The weather radar was showing a fast-developing thundercloud. Our mission was to fly through the most active part of the storm, measure it, fly through again while dumping a bin load of dry ice, turn hard and fly through for a final measurement.
The inside of the Learjet resembled a food blender, so severe was the turbulence. Thousands of meters below, a smaller plane would be threading through the storm downdrafts measuring the rain. It isn’t something you do every day although the saucer-sized hail dents on the wings of the Learjet told of its many prior engagements.
Apart from the fun of flying through the core of a thunderstorm in a Learjet, I didn’t think much about the time I was lucky enough to be part of that project.
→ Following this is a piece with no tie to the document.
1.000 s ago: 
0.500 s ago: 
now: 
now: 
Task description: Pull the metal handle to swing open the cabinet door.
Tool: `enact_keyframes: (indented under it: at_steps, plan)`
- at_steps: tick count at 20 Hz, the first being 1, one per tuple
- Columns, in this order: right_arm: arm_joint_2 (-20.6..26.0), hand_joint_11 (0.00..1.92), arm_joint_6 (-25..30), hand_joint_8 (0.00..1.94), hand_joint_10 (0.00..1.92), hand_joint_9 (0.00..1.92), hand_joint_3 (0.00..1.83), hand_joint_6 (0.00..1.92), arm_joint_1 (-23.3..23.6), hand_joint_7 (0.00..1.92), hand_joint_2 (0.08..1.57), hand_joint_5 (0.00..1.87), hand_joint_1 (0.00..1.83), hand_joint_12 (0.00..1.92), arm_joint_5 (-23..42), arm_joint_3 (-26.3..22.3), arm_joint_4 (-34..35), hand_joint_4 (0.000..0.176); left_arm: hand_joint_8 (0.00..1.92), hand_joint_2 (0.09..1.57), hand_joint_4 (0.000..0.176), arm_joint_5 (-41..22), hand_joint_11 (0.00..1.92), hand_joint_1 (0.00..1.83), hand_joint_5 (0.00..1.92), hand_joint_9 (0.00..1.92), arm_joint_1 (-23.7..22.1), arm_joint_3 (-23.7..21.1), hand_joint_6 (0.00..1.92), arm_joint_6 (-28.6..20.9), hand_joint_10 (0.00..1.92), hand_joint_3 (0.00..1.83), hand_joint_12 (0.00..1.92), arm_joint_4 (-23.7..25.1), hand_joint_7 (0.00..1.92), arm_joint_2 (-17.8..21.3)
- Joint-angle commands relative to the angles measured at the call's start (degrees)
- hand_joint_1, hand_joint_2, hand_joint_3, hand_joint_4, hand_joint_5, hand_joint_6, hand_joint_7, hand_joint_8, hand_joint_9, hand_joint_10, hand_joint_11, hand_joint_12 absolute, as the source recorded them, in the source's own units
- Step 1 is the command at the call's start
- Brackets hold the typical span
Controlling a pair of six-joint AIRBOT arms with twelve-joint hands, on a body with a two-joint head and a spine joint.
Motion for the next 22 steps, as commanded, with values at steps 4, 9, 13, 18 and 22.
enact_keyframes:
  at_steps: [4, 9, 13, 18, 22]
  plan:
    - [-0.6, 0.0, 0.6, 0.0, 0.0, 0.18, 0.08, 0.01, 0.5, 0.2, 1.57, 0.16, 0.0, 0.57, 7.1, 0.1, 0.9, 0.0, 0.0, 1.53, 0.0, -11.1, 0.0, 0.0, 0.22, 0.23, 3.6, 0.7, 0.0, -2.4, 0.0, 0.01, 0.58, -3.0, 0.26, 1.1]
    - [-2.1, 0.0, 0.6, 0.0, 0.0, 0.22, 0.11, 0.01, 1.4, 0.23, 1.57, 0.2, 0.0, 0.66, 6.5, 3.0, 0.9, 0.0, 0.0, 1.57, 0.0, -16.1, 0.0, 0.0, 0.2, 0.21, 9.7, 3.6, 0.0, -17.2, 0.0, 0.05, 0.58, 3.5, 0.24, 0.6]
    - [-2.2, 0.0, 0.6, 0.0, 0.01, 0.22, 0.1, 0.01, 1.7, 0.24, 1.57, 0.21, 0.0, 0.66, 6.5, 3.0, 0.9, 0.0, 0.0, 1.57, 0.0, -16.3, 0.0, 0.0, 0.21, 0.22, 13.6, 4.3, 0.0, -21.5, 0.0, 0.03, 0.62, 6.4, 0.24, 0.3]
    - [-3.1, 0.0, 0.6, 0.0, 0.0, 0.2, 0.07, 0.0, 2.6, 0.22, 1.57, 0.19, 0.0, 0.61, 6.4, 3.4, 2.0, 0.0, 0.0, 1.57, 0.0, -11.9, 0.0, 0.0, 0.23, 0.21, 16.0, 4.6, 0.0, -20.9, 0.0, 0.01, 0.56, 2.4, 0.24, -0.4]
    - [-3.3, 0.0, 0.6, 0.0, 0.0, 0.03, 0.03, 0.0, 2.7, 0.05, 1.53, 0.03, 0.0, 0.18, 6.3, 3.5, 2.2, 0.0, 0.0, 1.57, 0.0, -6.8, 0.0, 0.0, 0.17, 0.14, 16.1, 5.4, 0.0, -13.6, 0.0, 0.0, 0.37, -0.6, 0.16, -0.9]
Until I heard about the recent freak storm in Dubai.
The project I was part of, neatly named Rain (Rain Augmentation in Nelspruit), was a cloud seeding experiment several years in the making. Cloud seeding involves adding tiny particles into a cloud in order to give moisture something to attach to and form droplets. Gradually those droplets merge and become heavy enough to fall as rain. In theory, the “seeded” clouds will grow more droplets suitable for rain.